Marine Metagenomics for New Biotechnological Applications
MAMBA stands for “Marine Metagenomics for New Biotechnological Applications”, a collaborative project to mine for and use of new microbial activities, in particular for targeted production of fine chemicals, antioxidants and anti-cancer drugs.
This Project builds up on the previous efforts of European Framework Programs and National research initiatives for exploiting the catalytic activities of marine microorganisms and microbial communities and to gain the new knowledge on the mechanisms of survival of living organisms in extreme environments.
The majority of current biotechnological applications are of microbial origin, and it is widely appreciated that the microbial world contains by far the greatest fraction of biodiversity in the biosphere, so it is the microbes that will deliver the greater part of enzyme diversity and the majority of new applications. Because it is generally accepted that marine microbial communities account for more than 80% of life on Earth, and have an indispensable role in primary energy and carbon recycling, marine biochemical and chemo-diversity is considered to be the major target for the prospecting for new enzymes and natural products, e.g. for drug development.
However, the well-known dilemma of microbes – that the majority cannot be cultivated – limits application of the traditional means of enzyme discovery described above.
The anticipated rich enzymatic pickings from the uncultured microbial majority has stimulated the development of new genomics-based discovery approaches, the so-called “metagenomics” or environmental genomics approaches. There are two distinct strategies taken in metagenomics, according to the primary goal. A large-scale sequencing of either bulk DNA through pyrosequencing techniques, or sequencing the DNA libraries constructed for archiving and sequence homology screening purposes, is aiming at capturing the largest amount of the available genetic resources present in the sample or archive for its further data mining, mostly homology-based. In contrast to that, small insert expression libraries, especially those made in lambda phage vectors, are constructed and implemented for a direct activity screening. The clear disadvantage of the first approach is its full reliance on the existing genome annotation data that (1) limit the prediction protein/enzyme to already known protein families and thus do not allow to discover really new proteins with novel functions, or (2) these genome annotation data are simply erroneous.
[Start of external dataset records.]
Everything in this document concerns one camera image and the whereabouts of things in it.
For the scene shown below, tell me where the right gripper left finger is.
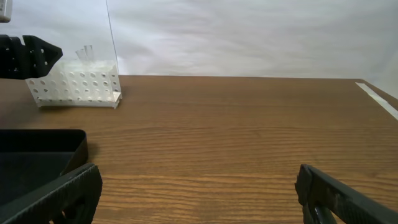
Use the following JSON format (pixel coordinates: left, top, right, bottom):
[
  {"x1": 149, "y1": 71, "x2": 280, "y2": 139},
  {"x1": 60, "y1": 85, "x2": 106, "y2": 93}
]
[{"x1": 0, "y1": 163, "x2": 103, "y2": 224}]

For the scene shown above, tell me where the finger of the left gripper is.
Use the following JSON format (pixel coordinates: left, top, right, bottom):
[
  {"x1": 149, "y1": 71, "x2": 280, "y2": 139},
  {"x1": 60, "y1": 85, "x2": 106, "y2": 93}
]
[{"x1": 20, "y1": 34, "x2": 63, "y2": 79}]

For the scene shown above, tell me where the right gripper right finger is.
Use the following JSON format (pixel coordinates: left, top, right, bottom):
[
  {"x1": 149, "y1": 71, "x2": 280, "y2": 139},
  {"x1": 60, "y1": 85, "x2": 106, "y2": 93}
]
[{"x1": 294, "y1": 164, "x2": 398, "y2": 224}]

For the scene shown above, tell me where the black tray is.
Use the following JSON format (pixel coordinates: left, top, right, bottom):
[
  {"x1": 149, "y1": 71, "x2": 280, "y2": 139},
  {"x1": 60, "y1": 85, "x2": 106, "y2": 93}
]
[{"x1": 0, "y1": 128, "x2": 90, "y2": 207}]

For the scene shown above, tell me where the white test tube rack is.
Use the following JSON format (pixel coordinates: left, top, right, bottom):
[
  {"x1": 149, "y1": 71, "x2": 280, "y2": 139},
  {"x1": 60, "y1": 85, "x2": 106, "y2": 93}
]
[{"x1": 25, "y1": 58, "x2": 123, "y2": 110}]

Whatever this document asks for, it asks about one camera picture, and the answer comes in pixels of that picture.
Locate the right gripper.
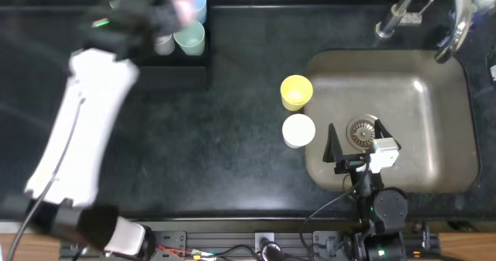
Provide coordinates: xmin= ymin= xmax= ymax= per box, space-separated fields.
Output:
xmin=322 ymin=118 xmax=402 ymax=175

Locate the white cup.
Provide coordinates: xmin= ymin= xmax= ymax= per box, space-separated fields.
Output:
xmin=281 ymin=113 xmax=317 ymax=149

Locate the yellow cup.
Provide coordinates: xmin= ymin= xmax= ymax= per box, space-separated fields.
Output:
xmin=280 ymin=74 xmax=314 ymax=112

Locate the pink cup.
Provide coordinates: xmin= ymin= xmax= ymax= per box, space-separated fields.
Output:
xmin=168 ymin=0 xmax=198 ymax=26

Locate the steel sink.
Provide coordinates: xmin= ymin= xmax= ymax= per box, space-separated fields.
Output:
xmin=303 ymin=50 xmax=481 ymax=194

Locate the steel tap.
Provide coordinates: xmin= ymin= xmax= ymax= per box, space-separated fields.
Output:
xmin=374 ymin=0 xmax=481 ymax=64

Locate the black tray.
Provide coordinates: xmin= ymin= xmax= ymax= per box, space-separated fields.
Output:
xmin=131 ymin=0 xmax=212 ymax=91

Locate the blue cup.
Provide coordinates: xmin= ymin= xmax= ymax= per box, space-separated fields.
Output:
xmin=189 ymin=0 xmax=208 ymax=25

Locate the grey cup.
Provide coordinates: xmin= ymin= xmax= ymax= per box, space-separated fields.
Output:
xmin=153 ymin=33 xmax=176 ymax=57

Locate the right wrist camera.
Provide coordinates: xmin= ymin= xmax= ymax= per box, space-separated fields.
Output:
xmin=366 ymin=137 xmax=400 ymax=174

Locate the black cable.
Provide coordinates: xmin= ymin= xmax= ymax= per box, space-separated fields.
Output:
xmin=6 ymin=198 xmax=43 ymax=261
xmin=298 ymin=189 xmax=356 ymax=261

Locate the mounting rail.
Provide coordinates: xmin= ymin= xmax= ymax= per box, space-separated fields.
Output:
xmin=60 ymin=229 xmax=441 ymax=261

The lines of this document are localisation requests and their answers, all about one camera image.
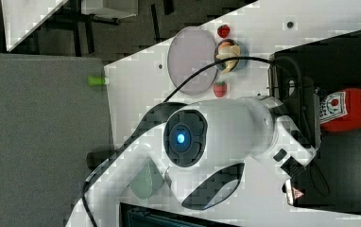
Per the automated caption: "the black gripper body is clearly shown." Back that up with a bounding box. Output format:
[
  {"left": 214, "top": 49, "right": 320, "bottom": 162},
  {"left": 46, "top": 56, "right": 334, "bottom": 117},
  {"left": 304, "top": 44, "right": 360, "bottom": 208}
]
[{"left": 276, "top": 76, "right": 321, "bottom": 148}]

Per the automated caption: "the red ketchup bottle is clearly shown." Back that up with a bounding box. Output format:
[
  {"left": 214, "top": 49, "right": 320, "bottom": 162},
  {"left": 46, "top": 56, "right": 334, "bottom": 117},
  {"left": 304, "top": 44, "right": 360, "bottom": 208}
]
[{"left": 319, "top": 88, "right": 361, "bottom": 132}]

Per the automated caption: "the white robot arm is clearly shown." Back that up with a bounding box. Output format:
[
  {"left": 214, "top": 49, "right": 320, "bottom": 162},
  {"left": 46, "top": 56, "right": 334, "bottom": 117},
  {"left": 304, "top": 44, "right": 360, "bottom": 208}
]
[{"left": 65, "top": 96, "right": 318, "bottom": 227}]

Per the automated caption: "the red strawberry lower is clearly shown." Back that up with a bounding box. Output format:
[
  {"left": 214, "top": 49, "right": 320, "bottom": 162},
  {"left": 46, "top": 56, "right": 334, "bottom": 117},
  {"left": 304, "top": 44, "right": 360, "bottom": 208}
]
[{"left": 213, "top": 81, "right": 227, "bottom": 97}]

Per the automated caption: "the red strawberry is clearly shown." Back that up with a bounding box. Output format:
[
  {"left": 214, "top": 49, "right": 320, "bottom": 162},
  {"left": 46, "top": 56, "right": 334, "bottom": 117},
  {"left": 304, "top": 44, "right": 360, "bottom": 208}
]
[
  {"left": 213, "top": 81, "right": 227, "bottom": 97},
  {"left": 217, "top": 25, "right": 231, "bottom": 38}
]

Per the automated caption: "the blue bowl with food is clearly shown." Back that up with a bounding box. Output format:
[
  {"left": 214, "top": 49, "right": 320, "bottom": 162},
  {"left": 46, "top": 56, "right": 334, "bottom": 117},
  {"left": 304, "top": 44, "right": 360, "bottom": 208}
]
[{"left": 214, "top": 39, "right": 249, "bottom": 74}]

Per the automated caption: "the red strawberry upper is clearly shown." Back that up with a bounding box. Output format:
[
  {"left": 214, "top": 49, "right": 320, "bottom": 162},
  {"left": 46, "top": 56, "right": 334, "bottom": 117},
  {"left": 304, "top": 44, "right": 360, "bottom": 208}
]
[{"left": 217, "top": 25, "right": 231, "bottom": 38}]

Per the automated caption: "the lilac round plate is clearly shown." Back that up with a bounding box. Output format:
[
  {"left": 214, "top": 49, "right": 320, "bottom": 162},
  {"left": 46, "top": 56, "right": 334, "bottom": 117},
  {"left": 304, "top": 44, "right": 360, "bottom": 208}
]
[{"left": 167, "top": 26, "right": 217, "bottom": 96}]

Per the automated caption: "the green oval bowl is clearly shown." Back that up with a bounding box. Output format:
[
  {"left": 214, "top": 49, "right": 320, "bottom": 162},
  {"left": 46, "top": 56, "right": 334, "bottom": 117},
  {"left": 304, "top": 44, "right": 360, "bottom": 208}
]
[{"left": 129, "top": 161, "right": 163, "bottom": 200}]

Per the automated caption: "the green marker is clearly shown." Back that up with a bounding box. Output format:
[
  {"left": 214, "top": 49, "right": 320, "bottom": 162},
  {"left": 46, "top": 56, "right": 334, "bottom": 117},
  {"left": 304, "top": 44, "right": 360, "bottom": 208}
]
[{"left": 88, "top": 76, "right": 109, "bottom": 86}]

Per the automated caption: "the black cup upper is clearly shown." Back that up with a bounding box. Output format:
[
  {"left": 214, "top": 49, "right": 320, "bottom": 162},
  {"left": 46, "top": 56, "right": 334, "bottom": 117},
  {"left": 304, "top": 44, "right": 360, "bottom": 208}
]
[{"left": 86, "top": 150, "right": 114, "bottom": 170}]

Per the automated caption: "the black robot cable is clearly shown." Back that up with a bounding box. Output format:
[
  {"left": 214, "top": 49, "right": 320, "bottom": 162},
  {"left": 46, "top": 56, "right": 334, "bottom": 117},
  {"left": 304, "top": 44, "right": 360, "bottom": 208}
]
[{"left": 80, "top": 56, "right": 331, "bottom": 227}]

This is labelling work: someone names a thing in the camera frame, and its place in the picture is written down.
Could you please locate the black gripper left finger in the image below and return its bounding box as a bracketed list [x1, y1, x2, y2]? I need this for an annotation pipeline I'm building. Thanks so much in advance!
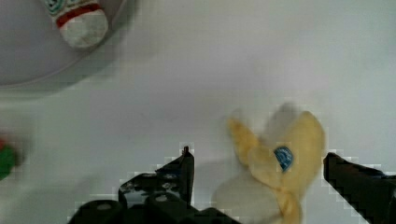
[67, 147, 240, 224]

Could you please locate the red ketchup bottle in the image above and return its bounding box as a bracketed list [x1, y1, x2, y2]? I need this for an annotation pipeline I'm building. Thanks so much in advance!
[39, 0, 108, 49]

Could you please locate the grey round plate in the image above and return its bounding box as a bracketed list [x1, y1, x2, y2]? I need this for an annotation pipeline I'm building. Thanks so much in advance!
[0, 0, 137, 89]

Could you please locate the yellow plush banana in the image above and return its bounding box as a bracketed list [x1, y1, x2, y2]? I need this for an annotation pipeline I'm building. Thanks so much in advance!
[211, 106, 325, 224]

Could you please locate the red green strawberry toy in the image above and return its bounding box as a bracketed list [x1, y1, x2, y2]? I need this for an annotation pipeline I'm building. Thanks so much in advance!
[0, 138, 24, 180]

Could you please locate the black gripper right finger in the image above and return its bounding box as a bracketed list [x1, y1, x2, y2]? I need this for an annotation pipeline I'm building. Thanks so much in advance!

Unfortunately, the generation of vast metagenome sequencing data is not followed, at same extent, by the discovery of new activities, or functional characterisation of proteins from the plethora of genes from these metagenomes. To cope with this, a number of structural genomics groups were established worldwide, whose ultimate goal is to obtain the structures for at least one protein representing each protein family of 10.000-15.000 currently known. However, the majority of the protein structures does not suggest the function of these proteins! The reasonable answer to this challenge will be to combine the en masse activity characterisation of the proteins with elucidation of their structures and with the bioinformatics approaches and consequent channelling these new activities towards the new biotechnological applications.